Earlier, he had done the same at a hospice for the dying in Manhattan—specifically, poor folks with cancer. Berrigan also told their stories. We Die Before We Live (he thought the order important) collects vignettes, their ways and faces.

Dan had been led to the hospice by a young Catholic Worker serving there as an orderly. I suggest a further Worker influence. Going back to the days of Dorothy Day, the New York Catholic Worker newspaper had a practice of eulogizing guests who would ordinarily cross over in the silence of blank and nameless obscurity. Sizing up characters fit for a Dickens novel, these descriptions could be funny, heroic, quirky, but above all honest and loving. I always read them. And I know the style crept into my own approach to doing funeral liturgy.
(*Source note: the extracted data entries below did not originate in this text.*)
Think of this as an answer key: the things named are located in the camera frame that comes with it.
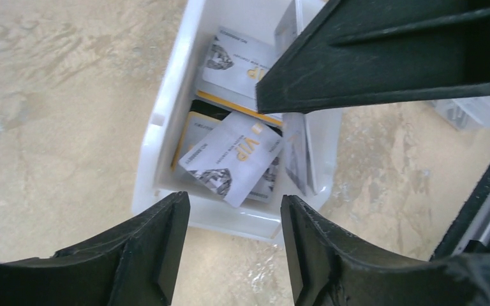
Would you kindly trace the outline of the white plastic card box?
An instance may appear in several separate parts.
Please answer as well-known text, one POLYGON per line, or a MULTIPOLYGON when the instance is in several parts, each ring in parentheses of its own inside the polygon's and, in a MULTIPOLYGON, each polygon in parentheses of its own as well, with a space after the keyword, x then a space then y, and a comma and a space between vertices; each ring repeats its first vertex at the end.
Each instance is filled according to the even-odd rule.
POLYGON ((189 225, 229 235, 280 244, 280 206, 285 194, 299 190, 280 171, 270 203, 247 200, 232 208, 208 189, 177 177, 171 164, 194 98, 196 72, 212 35, 229 27, 273 43, 288 1, 189 1, 182 17, 165 76, 140 148, 132 212, 139 214, 176 191, 190 198, 189 225))

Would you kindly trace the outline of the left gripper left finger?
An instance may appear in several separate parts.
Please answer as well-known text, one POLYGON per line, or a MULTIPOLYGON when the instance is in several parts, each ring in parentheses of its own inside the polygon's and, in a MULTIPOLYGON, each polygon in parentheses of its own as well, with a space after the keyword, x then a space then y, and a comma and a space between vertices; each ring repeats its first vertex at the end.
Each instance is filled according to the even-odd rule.
POLYGON ((172 193, 50 258, 0 263, 0 305, 170 305, 189 211, 172 193))

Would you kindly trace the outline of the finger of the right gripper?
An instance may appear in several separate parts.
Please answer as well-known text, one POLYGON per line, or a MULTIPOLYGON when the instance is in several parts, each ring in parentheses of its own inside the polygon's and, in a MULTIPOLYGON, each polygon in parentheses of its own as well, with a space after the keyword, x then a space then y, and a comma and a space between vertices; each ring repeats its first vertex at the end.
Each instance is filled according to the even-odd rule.
POLYGON ((256 85, 260 113, 490 96, 490 1, 329 1, 256 85))

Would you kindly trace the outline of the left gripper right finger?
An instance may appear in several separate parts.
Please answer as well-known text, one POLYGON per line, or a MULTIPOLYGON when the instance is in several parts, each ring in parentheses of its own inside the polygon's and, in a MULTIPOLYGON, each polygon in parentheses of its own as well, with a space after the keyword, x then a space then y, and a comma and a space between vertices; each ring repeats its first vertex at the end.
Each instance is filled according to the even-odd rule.
POLYGON ((421 261, 373 245, 295 195, 281 201, 296 305, 490 305, 490 253, 421 261))

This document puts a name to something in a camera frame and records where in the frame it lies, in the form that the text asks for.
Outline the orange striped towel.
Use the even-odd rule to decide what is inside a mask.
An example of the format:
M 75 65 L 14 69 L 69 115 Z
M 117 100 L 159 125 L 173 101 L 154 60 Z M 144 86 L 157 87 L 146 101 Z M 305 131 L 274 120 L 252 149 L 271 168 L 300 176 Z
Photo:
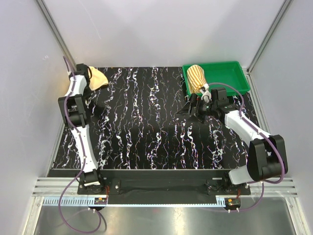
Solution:
M 200 89 L 207 84 L 204 70 L 199 65 L 192 65 L 187 69 L 187 81 L 190 93 L 200 93 Z

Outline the yellow chick towel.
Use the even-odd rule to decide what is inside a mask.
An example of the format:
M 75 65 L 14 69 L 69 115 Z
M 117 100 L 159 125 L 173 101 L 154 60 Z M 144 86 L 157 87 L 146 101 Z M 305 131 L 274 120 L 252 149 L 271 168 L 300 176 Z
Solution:
M 100 89 L 101 87 L 109 84 L 107 77 L 97 68 L 89 66 L 88 72 L 90 79 L 89 88 L 92 91 Z

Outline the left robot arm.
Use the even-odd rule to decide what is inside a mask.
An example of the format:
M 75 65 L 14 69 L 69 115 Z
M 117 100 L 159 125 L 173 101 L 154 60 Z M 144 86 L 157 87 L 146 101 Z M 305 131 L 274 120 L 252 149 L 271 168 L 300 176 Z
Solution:
M 86 95 L 91 91 L 89 84 L 91 69 L 85 64 L 76 65 L 76 71 L 69 74 L 69 88 L 63 97 L 58 98 L 63 122 L 71 130 L 81 162 L 80 184 L 83 189 L 100 194 L 105 190 L 98 162 L 90 140 L 90 114 L 86 107 Z

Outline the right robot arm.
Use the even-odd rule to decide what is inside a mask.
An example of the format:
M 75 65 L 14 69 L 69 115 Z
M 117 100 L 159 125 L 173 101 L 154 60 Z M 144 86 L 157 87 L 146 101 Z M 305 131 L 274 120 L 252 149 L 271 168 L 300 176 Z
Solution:
M 209 90 L 201 88 L 201 96 L 191 94 L 189 100 L 178 111 L 189 115 L 192 120 L 205 122 L 214 117 L 233 130 L 248 146 L 245 166 L 233 169 L 223 176 L 218 189 L 233 194 L 251 183 L 267 182 L 278 184 L 288 172 L 285 141 L 280 135 L 272 135 L 250 121 L 242 107 L 231 104 L 226 89 L 218 86 Z

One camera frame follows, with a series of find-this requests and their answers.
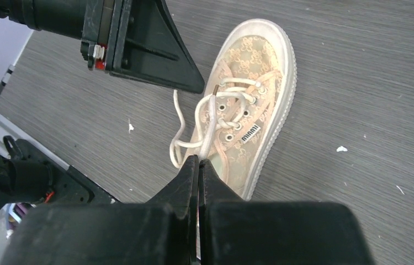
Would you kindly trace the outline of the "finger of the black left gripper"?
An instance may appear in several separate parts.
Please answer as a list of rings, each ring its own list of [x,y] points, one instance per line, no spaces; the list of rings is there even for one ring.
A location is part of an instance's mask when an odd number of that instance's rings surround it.
[[[165,1],[115,1],[108,73],[196,94],[205,87]]]

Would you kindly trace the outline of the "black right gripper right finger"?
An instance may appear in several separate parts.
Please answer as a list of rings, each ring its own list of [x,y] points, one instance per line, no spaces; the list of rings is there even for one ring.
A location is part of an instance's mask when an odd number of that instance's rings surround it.
[[[335,202],[241,199],[210,161],[199,168],[202,264],[374,264],[353,212]]]

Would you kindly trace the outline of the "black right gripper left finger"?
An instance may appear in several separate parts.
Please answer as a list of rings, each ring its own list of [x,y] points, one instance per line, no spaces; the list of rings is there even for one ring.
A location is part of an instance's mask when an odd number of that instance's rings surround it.
[[[199,158],[145,203],[50,204],[33,209],[2,264],[197,264]]]

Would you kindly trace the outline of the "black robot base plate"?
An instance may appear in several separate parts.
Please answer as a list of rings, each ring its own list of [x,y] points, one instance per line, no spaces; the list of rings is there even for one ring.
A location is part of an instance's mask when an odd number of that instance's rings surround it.
[[[3,138],[4,145],[12,160],[39,163],[49,170],[50,184],[45,196],[39,203],[58,204],[117,204],[120,203],[105,189],[93,182],[73,166],[58,164],[39,150],[31,142],[24,139],[13,139],[7,135]]]

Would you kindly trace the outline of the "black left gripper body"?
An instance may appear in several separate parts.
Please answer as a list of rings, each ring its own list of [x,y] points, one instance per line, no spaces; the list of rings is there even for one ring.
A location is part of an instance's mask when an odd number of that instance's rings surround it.
[[[90,70],[114,71],[125,65],[116,44],[122,1],[0,1],[0,18],[77,39]]]

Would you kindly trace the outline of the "beige sneaker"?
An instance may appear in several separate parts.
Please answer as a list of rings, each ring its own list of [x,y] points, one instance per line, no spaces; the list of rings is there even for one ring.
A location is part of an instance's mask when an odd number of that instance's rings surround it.
[[[205,157],[220,179],[249,200],[288,117],[296,83],[296,58],[285,31],[266,19],[242,22],[214,62],[188,142],[181,140],[185,119],[174,95],[181,126],[169,146],[171,163],[180,168],[209,142]]]

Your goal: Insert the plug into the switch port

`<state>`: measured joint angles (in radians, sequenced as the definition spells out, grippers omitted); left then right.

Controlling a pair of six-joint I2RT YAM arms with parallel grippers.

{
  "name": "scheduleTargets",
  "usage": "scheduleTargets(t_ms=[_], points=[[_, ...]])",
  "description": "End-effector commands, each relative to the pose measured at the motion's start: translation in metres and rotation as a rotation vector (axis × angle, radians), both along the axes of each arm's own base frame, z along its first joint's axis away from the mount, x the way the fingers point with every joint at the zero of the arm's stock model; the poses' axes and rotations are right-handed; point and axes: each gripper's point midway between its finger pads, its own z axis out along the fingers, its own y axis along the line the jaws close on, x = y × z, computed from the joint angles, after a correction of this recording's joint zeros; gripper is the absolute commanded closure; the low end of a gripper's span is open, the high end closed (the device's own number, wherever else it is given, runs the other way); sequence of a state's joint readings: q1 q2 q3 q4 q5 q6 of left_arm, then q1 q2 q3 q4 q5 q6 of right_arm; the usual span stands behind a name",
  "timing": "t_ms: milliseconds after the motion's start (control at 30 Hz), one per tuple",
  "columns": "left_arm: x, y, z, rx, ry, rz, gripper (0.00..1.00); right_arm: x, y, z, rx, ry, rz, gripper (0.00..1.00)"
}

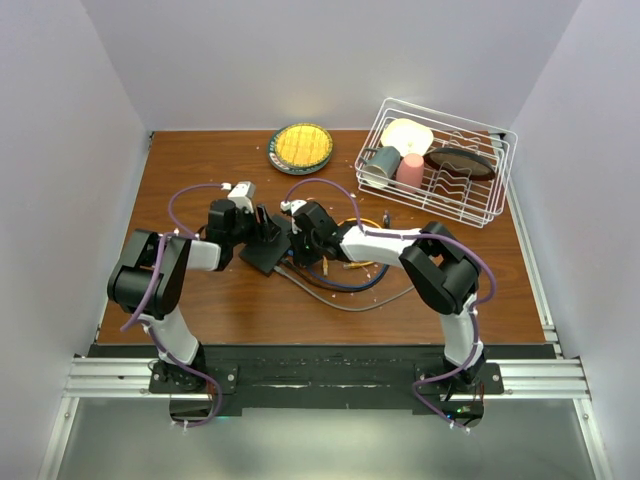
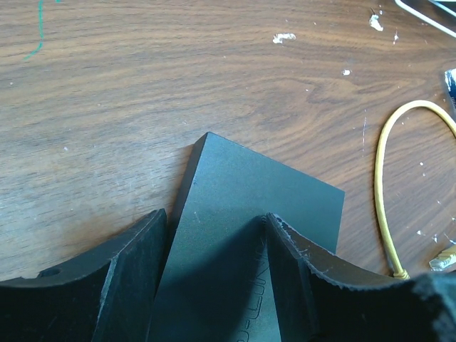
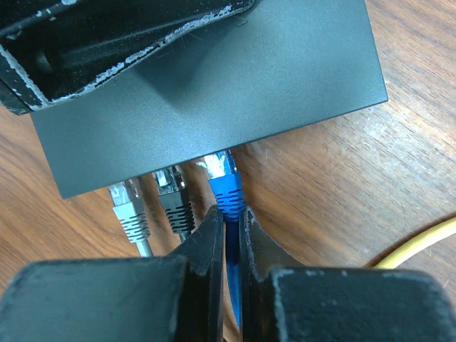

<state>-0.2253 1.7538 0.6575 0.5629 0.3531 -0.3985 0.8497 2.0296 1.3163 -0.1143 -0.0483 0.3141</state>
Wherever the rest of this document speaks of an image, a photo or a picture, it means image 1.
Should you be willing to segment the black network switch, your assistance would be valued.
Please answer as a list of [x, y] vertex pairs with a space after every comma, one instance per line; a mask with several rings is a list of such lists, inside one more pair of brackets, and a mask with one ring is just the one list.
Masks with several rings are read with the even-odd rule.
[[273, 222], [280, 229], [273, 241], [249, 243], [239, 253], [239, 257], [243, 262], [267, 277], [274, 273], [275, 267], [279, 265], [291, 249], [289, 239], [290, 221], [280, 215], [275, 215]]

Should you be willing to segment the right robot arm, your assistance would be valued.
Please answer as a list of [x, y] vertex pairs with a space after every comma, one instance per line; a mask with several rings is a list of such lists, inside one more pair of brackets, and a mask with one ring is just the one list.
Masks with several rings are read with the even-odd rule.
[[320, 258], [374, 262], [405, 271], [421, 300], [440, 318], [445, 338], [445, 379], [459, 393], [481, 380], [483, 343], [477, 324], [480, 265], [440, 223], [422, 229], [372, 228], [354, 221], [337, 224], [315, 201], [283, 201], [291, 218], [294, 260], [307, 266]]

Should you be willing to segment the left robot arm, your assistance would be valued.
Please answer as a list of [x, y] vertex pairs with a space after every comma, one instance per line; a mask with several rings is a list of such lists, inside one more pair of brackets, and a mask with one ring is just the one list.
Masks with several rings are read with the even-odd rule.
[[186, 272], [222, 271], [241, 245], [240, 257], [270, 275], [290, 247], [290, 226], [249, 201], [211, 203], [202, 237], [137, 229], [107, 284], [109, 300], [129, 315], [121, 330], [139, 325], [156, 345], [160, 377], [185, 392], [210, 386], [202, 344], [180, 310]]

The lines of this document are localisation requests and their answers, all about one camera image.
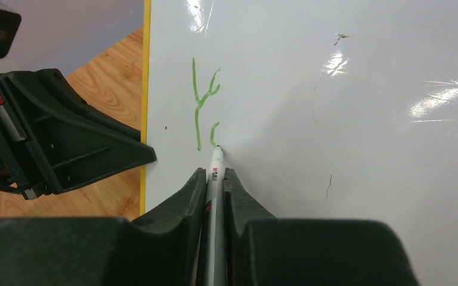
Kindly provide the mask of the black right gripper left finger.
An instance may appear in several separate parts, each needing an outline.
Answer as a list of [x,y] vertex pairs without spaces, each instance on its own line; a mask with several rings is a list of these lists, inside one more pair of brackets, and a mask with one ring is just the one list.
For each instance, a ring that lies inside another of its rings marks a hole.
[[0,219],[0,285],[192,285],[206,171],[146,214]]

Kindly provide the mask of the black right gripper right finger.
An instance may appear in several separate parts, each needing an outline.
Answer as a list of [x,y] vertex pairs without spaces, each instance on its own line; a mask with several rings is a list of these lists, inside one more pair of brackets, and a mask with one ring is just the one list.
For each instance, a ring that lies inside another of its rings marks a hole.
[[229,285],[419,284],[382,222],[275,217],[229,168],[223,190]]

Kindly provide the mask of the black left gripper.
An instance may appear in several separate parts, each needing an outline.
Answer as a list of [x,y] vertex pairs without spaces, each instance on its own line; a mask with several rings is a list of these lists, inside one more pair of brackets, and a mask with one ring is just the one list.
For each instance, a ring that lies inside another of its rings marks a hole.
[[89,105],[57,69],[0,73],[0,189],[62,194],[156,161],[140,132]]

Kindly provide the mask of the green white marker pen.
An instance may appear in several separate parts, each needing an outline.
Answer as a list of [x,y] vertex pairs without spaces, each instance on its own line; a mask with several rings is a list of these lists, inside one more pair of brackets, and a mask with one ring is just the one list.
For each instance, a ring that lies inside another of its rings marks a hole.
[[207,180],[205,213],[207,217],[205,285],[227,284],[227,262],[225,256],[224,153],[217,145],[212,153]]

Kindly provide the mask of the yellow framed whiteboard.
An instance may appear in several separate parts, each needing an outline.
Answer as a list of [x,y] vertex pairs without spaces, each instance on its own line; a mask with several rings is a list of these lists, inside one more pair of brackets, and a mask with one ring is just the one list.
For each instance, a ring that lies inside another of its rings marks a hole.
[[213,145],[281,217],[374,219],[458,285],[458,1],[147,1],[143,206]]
The politics of resurrection

In the wake of Berrigan’s arrest on Block Island, Stringfellow took recourse to the book of Acts, specifically the arrest of the apostles for healing the disabled beggar and for preaching the resurrection. It was the latter which so caught his attention. He read it and read it. What could “resurrection from the dead” mean if it were cause for arrest and imprisonment? Stringfellow eventually employed this text for a sermon called “An Authority Over Death.”

The preaching of the resurrection, far from being politically innocuous, and the healing incidents, instead of being merely private, are profound, even cosmic, political acts. ... I do not imply that Berrigan is engaged in some self-conscious imitation of Peter or John or any other of the earlier Christians; I simply mean that to proclaim the resurrection in word and act is an affront which the State cannot tolerate because the resurrection exposes the subservience of the State to death as the moral purpose of the society.

Indeed. Daniel Berrigan enjoyed and exercised that freedom.

The night of our conversation about death, there was not yet a plaque of Dan’s design on the wall behind us, but there soon would be. In spring 1986, we moved Anthony’s ashes and joined them with Bill’s beside the stone wall of the cottage. The plaque was a testimony terse: “Near this house the remains of William Stringfellow and Anthony Towne await the resurrection, Alleluia.”

Now Dan’s remains in earth, like his remains in us, anticipate that same freedom.